As Mohamed El-Erian warned:

“I know what they should do, which is they should not blink…”

“The Fed has to focus on inflation and has to do it in a more committed fashion than it has done it so far.”

So, the real question / the real danger moving forward, however, is not whether “inflation has peaked”, the question is “how sticky” will it be on the way down, especially with the unemployment rate this low and Wage Growth this high (trimmed mean and services remaining near highs and energy picking back-up, although we are getting inventory glut and supply chain easing in other spots, while areas like used cars continue to give back).
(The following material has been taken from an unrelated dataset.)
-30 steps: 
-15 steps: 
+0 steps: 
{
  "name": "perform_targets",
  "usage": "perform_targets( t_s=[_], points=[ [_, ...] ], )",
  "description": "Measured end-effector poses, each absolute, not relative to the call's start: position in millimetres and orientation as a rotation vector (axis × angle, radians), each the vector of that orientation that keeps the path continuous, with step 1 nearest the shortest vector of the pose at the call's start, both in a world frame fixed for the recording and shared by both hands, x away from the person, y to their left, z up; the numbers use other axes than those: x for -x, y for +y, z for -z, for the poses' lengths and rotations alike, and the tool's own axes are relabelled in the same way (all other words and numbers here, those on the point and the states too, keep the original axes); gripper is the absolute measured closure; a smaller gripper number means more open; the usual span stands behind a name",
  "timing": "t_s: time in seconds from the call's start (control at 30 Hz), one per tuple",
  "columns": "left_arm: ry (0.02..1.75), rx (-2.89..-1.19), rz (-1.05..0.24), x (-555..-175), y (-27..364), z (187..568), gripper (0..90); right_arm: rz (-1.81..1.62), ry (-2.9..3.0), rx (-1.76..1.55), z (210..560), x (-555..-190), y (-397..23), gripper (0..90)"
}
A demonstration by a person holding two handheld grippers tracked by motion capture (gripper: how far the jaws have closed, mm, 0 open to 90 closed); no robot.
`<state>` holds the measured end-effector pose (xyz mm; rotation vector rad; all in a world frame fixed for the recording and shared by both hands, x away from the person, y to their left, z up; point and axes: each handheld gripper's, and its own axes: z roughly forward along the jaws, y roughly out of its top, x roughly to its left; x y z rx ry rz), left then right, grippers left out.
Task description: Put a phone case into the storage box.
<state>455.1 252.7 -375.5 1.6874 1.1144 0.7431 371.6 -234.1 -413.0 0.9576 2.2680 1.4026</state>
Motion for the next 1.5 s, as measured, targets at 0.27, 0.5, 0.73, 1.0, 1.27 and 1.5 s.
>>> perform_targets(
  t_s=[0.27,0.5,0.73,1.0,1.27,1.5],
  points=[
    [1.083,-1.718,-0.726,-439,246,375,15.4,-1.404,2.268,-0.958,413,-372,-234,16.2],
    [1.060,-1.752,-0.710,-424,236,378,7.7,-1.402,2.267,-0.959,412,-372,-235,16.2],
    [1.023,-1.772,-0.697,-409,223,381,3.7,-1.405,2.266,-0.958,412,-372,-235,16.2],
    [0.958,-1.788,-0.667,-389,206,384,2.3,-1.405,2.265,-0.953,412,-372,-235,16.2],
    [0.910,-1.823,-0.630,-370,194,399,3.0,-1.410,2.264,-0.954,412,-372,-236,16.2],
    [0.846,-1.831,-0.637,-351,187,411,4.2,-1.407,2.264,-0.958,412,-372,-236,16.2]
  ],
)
In other words, as McElligott concludes, this is a scenario where inflation tension is simply perpetuated even longer into the future, which also points to my buzzline “higher rates / more restrictive policy for longer,” then naturally increasing “hard landing” odds (hence EDM3-Z3 Jun23-Dec23 still pricing 35bps of CUTS for the back half of 2023).

This then brings me back to that idea I’ve been speaking too, where in 4Q22 or 1Q23, there is one last Equities scare, as growth is def slowing much more definitively (currently it’s “just” Housing and Surveys / Biz Cycle Indicators leading the data slowdown), but inflation remains problematically “sticky higher” than most anticipated – which is what I’ve termed the “now what?!” Stagflation scenario.

Perversely, McElligott notes that it is only once we begin seeing negative NFP prints that you can start getting constructive US Equities, because that will allow the Fed to move the goalposts back towards their dual-mandate of price stability AND full employment which will allow them to exit restrictive policy territory via “easing” and / or early cessation of QT likely in back part of ’23.

In other words, the news is not bad enough to be good enough for a sustained rally in stocks… yet!